**ACTIVITY**
Lines below that include the word "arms" should each be copied.

**RECORDED DATA**
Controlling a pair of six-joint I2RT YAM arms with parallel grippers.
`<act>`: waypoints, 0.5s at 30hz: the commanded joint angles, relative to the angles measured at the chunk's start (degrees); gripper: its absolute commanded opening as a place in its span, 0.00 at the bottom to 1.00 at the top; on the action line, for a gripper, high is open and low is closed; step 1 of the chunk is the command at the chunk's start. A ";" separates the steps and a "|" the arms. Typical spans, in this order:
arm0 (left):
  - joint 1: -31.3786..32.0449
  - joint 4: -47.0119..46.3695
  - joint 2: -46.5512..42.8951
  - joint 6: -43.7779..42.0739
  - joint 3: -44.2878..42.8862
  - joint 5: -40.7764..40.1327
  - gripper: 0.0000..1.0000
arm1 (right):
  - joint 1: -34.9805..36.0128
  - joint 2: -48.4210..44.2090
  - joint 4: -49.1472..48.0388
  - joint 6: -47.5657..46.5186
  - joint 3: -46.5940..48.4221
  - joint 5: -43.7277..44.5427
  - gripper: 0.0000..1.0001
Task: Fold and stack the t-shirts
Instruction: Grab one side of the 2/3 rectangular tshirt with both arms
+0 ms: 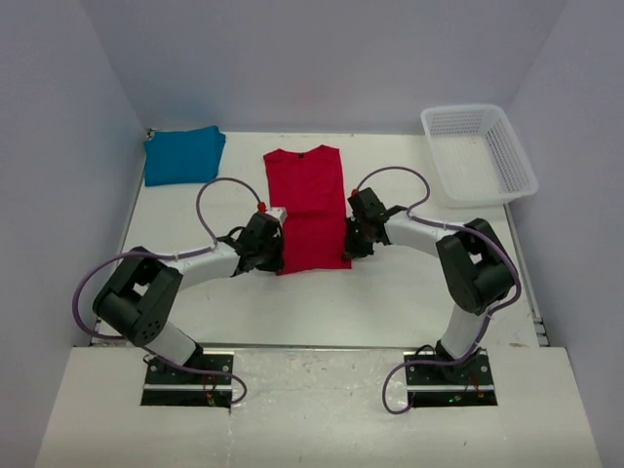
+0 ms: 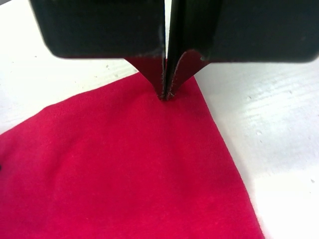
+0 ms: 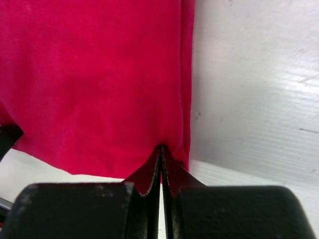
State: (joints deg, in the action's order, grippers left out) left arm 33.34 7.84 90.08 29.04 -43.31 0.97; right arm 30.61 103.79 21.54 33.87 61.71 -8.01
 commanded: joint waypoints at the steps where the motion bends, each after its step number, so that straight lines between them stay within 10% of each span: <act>1: 1.81 1.83 -0.96 2.69 4.46 -0.71 0.00 | 2.34 0.89 0.70 2.34 -4.40 2.82 0.00; 15: 9.37 6.75 -11.59 14.20 13.25 -5.01 0.00 | 9.29 -11.76 -3.26 11.39 -21.88 6.34 0.00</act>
State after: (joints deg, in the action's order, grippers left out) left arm 41.80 7.44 79.79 39.62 -33.17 -2.13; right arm 38.61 92.55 10.90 43.09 45.52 -5.39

**ANSWER SPACE**
Controlling a pair of six-joint I2RT YAM arms with parallel grippers.
`<act>`: waypoints, 0.5s at 30hz: the commanded joint angles, relative to the angles measured at the chunk's start (degrees); gripper: its absolute commanded opening as a place in its span, 0.00 at the bottom to 1.00 at the top; on the action line, for a gripper, high is open and low is closed; step 1 of the chunk is the command at the chunk's start. A ";" separates the steps and a "|" the arms. Typical spans, in this order:
Instruction: Grab one side of the 2/3 rectangular tshirt with both arms

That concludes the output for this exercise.